A gas is generally considered a greenhouse gas (GHG) if it meets both the following conditions:

  1. GHG molecules absorb and emit electromagnetic radiation in the infrared (IR) range. GHG molecules can do this because they have vibrational states that can store energy when absorbing a photon with an IR energy level (~1-1600 meV), especially those with the subset of IR energy levels (longwave or thermal infrared) most often encountered on Earth (~80-160 meV).
  2. GHG molecules are found in sufficiently large amounts in the Earth's atmosphere to produce significant radiative forcing (which is the preferred way of saying "greenhouse effect"). This can be either because there are large sources of the gas, or the gas is sufficiently long-lived to accumulate in the atmosphere, or both.

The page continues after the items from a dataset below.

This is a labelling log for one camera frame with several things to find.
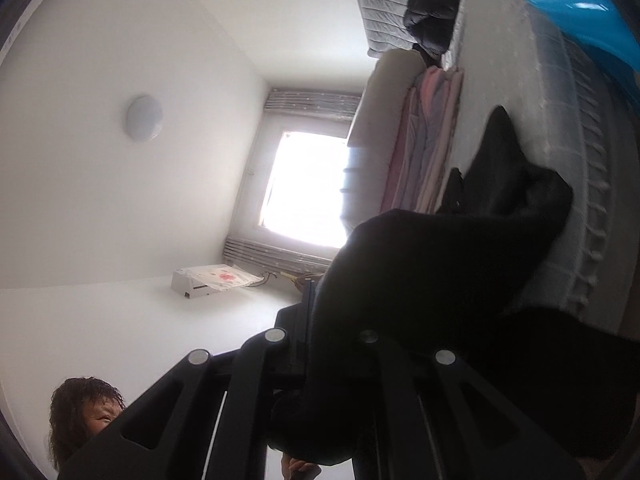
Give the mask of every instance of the bright window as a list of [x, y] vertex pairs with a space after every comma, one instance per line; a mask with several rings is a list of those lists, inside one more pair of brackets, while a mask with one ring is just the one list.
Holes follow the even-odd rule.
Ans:
[[262, 208], [261, 224], [296, 240], [340, 248], [346, 139], [284, 132]]

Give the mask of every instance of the striped curtain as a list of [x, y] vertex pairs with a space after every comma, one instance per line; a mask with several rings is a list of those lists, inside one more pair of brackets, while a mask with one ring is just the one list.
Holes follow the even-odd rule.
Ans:
[[250, 240], [227, 237], [223, 258], [227, 265], [245, 262], [276, 274], [286, 272], [300, 276], [309, 272], [326, 272], [331, 260], [296, 253]]
[[264, 110], [351, 123], [359, 103], [359, 94], [273, 89]]

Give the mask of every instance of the hand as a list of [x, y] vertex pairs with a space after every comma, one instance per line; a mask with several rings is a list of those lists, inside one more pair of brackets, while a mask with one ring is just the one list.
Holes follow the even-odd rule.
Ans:
[[286, 453], [282, 454], [280, 466], [282, 467], [282, 477], [284, 480], [291, 480], [292, 478], [313, 480], [322, 472], [319, 465], [305, 462], [304, 460], [296, 460]]

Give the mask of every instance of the stack of blankets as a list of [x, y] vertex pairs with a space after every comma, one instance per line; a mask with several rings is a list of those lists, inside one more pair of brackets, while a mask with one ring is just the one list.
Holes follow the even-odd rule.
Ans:
[[463, 74], [430, 66], [404, 99], [380, 212], [434, 213], [455, 130]]

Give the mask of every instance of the dark hair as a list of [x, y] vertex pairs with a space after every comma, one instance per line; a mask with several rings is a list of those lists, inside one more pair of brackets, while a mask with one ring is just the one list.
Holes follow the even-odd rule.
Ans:
[[51, 396], [49, 451], [57, 470], [89, 440], [82, 407], [86, 401], [112, 400], [124, 410], [117, 388], [95, 377], [67, 379]]

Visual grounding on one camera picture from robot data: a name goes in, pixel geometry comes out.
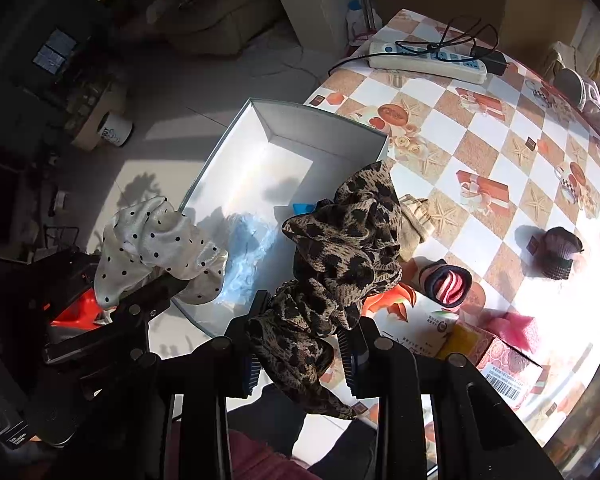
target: barcode label
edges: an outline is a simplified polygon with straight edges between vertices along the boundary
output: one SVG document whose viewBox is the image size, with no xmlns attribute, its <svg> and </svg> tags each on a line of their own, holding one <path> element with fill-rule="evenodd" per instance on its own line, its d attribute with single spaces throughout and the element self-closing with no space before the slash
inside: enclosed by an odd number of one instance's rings
<svg viewBox="0 0 600 480">
<path fill-rule="evenodd" d="M 523 382 L 507 374 L 500 368 L 496 368 L 491 363 L 487 363 L 481 370 L 481 373 L 507 404 L 510 406 L 517 405 L 516 401 L 525 389 Z"/>
</svg>

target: white satin scrunchie
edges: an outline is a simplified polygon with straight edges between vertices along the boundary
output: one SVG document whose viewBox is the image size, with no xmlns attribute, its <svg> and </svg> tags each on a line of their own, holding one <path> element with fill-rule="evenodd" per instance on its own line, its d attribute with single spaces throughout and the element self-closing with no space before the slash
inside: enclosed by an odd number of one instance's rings
<svg viewBox="0 0 600 480">
<path fill-rule="evenodd" d="M 94 281 L 98 304 L 116 306 L 160 267 L 190 280 L 177 295 L 185 303 L 213 300 L 222 289 L 227 251 L 176 211 L 163 196 L 118 211 L 107 223 Z"/>
</svg>

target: power strip
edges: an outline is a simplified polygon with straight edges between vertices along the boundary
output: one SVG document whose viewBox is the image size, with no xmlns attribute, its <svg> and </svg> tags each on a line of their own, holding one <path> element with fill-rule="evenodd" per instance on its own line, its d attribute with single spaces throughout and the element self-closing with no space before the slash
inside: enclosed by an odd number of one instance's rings
<svg viewBox="0 0 600 480">
<path fill-rule="evenodd" d="M 424 47 L 414 47 L 412 50 L 424 52 Z M 404 47 L 397 46 L 395 43 L 380 43 L 374 41 L 369 46 L 369 54 L 382 53 L 401 53 L 409 52 Z M 482 84 L 487 79 L 487 67 L 479 59 L 449 63 L 440 61 L 442 59 L 469 59 L 468 56 L 456 54 L 449 49 L 441 48 L 438 52 L 427 52 L 419 56 L 374 56 L 369 58 L 371 68 L 384 68 L 389 70 L 409 70 L 410 72 L 423 72 L 425 74 L 441 75 L 467 81 L 474 84 Z"/>
</svg>

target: tile floor
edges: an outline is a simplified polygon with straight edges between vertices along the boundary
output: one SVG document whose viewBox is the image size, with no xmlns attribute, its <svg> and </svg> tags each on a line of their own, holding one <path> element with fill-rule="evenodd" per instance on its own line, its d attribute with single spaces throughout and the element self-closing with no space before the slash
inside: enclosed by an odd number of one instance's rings
<svg viewBox="0 0 600 480">
<path fill-rule="evenodd" d="M 167 44 L 136 47 L 125 57 L 129 92 L 126 115 L 134 132 L 125 146 L 70 149 L 59 163 L 59 187 L 69 192 L 58 224 L 80 228 L 78 245 L 91 253 L 102 243 L 106 222 L 120 208 L 158 194 L 178 207 L 219 137 L 250 98 L 302 103 L 336 59 L 303 50 L 288 22 L 255 38 L 235 58 L 184 57 Z M 191 352 L 208 339 L 172 305 L 152 320 L 149 341 L 161 358 Z M 247 400 L 260 396 L 263 377 Z M 177 414 L 182 398 L 177 399 Z M 320 460 L 347 427 L 346 421 L 307 417 L 294 455 Z"/>
</svg>

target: pink and black rolled sock
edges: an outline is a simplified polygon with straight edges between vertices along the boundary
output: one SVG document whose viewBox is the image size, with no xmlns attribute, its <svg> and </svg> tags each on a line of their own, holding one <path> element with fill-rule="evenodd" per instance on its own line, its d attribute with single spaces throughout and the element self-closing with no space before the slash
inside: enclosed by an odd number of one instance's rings
<svg viewBox="0 0 600 480">
<path fill-rule="evenodd" d="M 573 257 L 582 251 L 582 241 L 575 234 L 564 227 L 552 227 L 542 237 L 538 264 L 546 277 L 566 280 L 571 273 Z"/>
<path fill-rule="evenodd" d="M 418 281 L 425 296 L 451 310 L 460 307 L 474 280 L 468 270 L 438 260 L 423 267 Z"/>
</svg>

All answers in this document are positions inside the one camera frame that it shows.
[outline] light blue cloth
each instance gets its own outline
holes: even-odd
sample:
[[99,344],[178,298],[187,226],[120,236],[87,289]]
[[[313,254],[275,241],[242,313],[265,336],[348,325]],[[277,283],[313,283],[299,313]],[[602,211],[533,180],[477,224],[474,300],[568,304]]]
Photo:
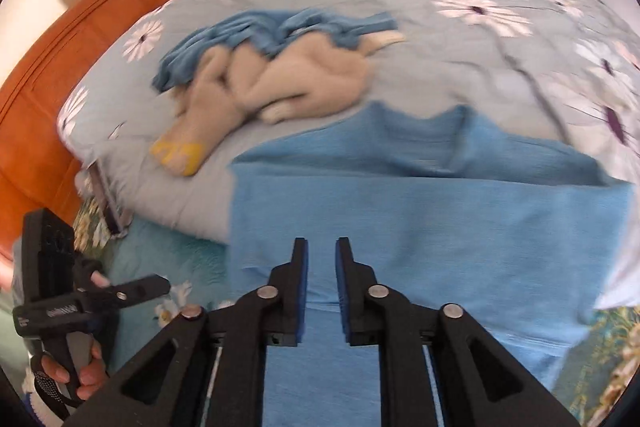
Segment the light blue cloth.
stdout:
[[163,92],[191,82],[200,57],[216,44],[233,49],[249,39],[258,51],[271,58],[310,31],[328,33],[336,46],[354,50],[361,35],[396,28],[396,21],[387,13],[355,19],[316,8],[248,10],[185,37],[160,61],[153,86]]
[[465,106],[416,120],[373,103],[233,168],[236,295],[264,284],[293,238],[309,240],[306,334],[300,348],[270,350],[266,427],[375,425],[377,353],[347,348],[340,331],[338,237],[411,301],[464,306],[551,387],[588,333],[632,197],[592,158],[506,134]]
[[169,279],[169,295],[120,311],[120,324],[109,370],[115,372],[160,331],[156,306],[175,313],[187,303],[215,309],[228,298],[226,247],[198,239],[135,216],[127,237],[111,243],[107,275],[113,284],[157,273]]

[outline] human hand
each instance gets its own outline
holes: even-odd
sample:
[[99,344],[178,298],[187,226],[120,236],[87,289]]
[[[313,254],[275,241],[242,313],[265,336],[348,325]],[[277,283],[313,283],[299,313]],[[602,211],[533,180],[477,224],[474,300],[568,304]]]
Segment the human hand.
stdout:
[[[100,272],[94,272],[91,280],[96,286],[105,288],[110,286],[110,281]],[[100,344],[94,340],[91,346],[92,360],[89,365],[84,366],[78,373],[81,386],[78,388],[78,398],[80,400],[88,400],[100,387],[109,379],[102,360],[102,348]],[[49,378],[58,383],[69,383],[69,373],[58,362],[50,356],[42,357],[42,368]]]

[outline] bed frame
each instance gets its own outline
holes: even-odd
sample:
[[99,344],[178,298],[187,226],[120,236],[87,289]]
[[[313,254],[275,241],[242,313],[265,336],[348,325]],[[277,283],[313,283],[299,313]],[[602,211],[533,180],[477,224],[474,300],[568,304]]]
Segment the bed frame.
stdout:
[[43,33],[0,88],[0,261],[13,258],[26,212],[48,206],[73,222],[80,164],[58,138],[58,112],[111,44],[166,1],[80,0]]

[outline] plush toy
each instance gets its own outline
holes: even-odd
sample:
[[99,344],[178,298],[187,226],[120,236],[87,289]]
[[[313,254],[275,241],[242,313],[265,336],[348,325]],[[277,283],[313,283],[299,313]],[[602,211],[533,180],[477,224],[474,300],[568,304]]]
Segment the plush toy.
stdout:
[[172,89],[177,120],[150,153],[169,172],[191,176],[247,118],[277,123],[345,110],[367,88],[365,56],[402,40],[396,31],[366,34],[352,51],[309,32],[271,62],[249,41],[233,51],[214,46],[202,55],[193,81]]

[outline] bed
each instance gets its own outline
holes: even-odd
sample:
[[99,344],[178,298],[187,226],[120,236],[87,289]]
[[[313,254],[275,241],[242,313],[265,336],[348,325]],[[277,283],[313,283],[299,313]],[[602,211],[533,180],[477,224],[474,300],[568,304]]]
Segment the bed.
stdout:
[[30,48],[0,89],[0,254],[12,258],[22,216],[48,206],[72,223],[80,163],[56,129],[65,100],[136,20],[167,0],[81,0]]
[[[357,18],[388,12],[406,42],[370,58],[370,89],[350,111],[276,125],[252,120],[194,176],[163,169],[148,154],[174,122],[171,97],[150,87],[162,57],[197,28],[237,12],[306,7]],[[164,226],[229,243],[234,177],[227,166],[236,156],[343,120],[374,101],[417,118],[468,103],[506,132],[572,144],[613,177],[638,184],[637,48],[638,36],[598,0],[171,0],[100,57],[58,125],[76,157],[100,160],[120,204]],[[630,227],[598,307],[640,302],[638,231]]]

Like any classification, this is somewhat arbitrary: any two scientists may disagree on what counts as sufficient absorbing or accumulating for any given atmospheric species. But in practice, the earth-science community tends to agree.

Ammonia (NH3) molecules absorb infrared well, so they meet condition 1, but they are also very reactive, particularly in aqueous solution (e.g., in cloud droplets). Hence they don't survive long enough to accumulate, and thus fail condition 2.

By contrast, ozone (O3), water vapor (H2O), methane (CH4), and CFCs (which are a group of species) are all generally regarded as meeting both these conditions.